France (Reuters) - Youths in Paris suburbs and the city of Toulouse torched cars and set rubbish ablaze in fresh urban violence in France on Tuesday.
With police out in force, the situation remained tense.
But there were only isolated incidents of vandalism and officials reported no major clashes between youths and police in contrast to Monday night when around 80 police officers were injured when rioters pelted them with stones and petrol bombs.
"(The situation) is much calmer than in previous nights but you can feel all this remains fragile," Prime Minister Francois Fillon said after meeting officials in the northern Paris suburb of Villiers-le-Bel, where unrest erupted on Sunday.
The government pledged to take a firm line against rioters who attacked police, and there was a heavy police presence in Paris suburbs. Officers in riot gear and dozens of police vans lined the main street of Villiers-le-Bel, as a helicopter circled above.
Around a dozen cars were set ablaze in suburbs in Paris.
In Toulouse in the south vandals torched about 20 cars, police said. They also tried to set fire to a library in a working class district of the city, but police said they stepped in before there was any real damage.
The urban unrest, triggered by the deaths of two youths who were on a moped that collided with a police car, have posed a fresh challenge to the leadership of President Nicolas Sarkozy after transport strikes and student protests over his reforms.
The disturbances eclipsed his success in clinching billions of euros of contracts for French firms on a trip to China.

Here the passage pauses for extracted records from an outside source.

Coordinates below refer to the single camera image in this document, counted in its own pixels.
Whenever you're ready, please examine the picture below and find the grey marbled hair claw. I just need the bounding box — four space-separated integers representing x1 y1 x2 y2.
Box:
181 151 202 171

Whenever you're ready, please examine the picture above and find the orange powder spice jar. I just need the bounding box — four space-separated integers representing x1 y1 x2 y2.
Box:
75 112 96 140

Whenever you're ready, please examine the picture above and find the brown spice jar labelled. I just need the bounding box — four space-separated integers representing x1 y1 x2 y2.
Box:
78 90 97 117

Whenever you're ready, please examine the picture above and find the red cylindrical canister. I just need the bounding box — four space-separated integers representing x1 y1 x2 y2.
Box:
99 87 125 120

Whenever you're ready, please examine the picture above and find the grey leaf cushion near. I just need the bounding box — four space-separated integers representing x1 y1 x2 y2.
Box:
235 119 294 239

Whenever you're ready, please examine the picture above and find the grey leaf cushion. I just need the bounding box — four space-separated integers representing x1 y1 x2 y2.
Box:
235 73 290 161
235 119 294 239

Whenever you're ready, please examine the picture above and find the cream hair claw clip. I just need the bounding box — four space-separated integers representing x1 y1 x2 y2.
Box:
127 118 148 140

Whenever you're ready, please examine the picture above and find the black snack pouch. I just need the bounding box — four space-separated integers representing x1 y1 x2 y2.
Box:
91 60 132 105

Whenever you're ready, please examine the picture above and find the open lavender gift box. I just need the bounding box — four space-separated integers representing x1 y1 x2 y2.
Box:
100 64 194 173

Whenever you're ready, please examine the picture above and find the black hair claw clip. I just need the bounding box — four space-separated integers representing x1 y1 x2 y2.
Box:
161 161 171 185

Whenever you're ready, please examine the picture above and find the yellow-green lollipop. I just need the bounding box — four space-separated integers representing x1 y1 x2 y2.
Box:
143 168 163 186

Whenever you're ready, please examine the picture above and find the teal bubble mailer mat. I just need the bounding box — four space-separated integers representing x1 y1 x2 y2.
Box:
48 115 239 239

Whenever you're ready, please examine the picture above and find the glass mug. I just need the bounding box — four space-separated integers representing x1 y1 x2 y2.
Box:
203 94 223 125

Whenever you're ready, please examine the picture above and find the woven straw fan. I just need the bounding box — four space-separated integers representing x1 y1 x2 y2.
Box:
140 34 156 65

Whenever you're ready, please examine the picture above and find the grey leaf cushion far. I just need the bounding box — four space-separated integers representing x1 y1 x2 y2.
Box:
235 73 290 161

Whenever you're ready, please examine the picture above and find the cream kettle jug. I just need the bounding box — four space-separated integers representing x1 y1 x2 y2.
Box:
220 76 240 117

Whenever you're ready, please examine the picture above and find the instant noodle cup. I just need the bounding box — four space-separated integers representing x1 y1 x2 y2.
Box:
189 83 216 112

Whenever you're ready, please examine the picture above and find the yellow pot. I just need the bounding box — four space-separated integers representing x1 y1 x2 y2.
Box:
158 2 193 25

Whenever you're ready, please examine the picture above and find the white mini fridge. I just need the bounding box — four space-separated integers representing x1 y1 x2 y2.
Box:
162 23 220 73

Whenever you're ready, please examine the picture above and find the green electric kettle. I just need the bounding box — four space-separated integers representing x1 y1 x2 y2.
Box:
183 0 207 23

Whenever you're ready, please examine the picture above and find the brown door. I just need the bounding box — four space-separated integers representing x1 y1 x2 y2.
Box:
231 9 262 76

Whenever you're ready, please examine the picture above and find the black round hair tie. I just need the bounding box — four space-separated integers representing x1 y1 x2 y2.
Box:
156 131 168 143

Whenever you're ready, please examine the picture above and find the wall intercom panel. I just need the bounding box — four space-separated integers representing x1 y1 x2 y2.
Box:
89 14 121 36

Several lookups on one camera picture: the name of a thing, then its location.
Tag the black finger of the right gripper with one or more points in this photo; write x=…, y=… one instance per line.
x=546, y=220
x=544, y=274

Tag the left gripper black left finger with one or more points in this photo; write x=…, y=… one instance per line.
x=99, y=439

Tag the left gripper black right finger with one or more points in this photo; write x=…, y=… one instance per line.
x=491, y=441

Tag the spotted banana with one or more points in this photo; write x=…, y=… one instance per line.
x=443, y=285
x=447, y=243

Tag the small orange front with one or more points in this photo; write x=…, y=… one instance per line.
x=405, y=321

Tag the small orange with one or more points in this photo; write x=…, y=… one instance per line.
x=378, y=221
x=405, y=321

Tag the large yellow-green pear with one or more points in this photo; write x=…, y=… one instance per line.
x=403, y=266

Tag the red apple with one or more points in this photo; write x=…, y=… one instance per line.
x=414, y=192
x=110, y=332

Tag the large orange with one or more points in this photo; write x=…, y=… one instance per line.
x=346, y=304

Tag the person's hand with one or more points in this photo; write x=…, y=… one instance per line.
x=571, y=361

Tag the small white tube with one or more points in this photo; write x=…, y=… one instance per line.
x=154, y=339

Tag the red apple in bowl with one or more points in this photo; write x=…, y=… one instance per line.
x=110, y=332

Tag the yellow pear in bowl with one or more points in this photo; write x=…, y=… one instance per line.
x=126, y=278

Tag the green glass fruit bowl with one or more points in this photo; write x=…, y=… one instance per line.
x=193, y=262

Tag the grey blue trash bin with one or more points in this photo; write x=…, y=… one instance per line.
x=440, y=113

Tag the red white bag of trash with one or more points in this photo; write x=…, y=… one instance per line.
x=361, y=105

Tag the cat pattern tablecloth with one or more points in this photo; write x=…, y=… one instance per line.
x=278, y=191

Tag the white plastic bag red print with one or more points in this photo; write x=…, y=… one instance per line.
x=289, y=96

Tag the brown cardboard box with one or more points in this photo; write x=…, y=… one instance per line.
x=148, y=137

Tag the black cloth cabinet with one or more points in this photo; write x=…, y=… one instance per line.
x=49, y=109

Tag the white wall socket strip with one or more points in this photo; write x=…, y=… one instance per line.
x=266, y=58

He was to meet Fillon and his interior and justice ministers to discuss the crisis on his return from China on Wednesday, his spokesman said. He would first visit injured police officers in hospital.
One police officer was hit by a projectile apparently fired from a hunting rifle in Monday’s violence in which police replied with tear gas and rubber bullets, and made five arrests.
This time, Sarkozy has called for calm and the lower-key response of the government suggested it wanted to avoid exacerbating tensions in France’s deprived suburbs.
But some residents in the deprived suburbs said,"Before preaching to others in China, Sarkozy should bring back human rights here. Here there is a justice for the poor, one for the rich and another for the police."
Interior Minister Michele Alliot-Marie said criminals were using youngsters to distract police while they pillaged shops and denied a repeat of the 2005 riots was due, saying that in contrast to two years ago, the unrest was limited geographically.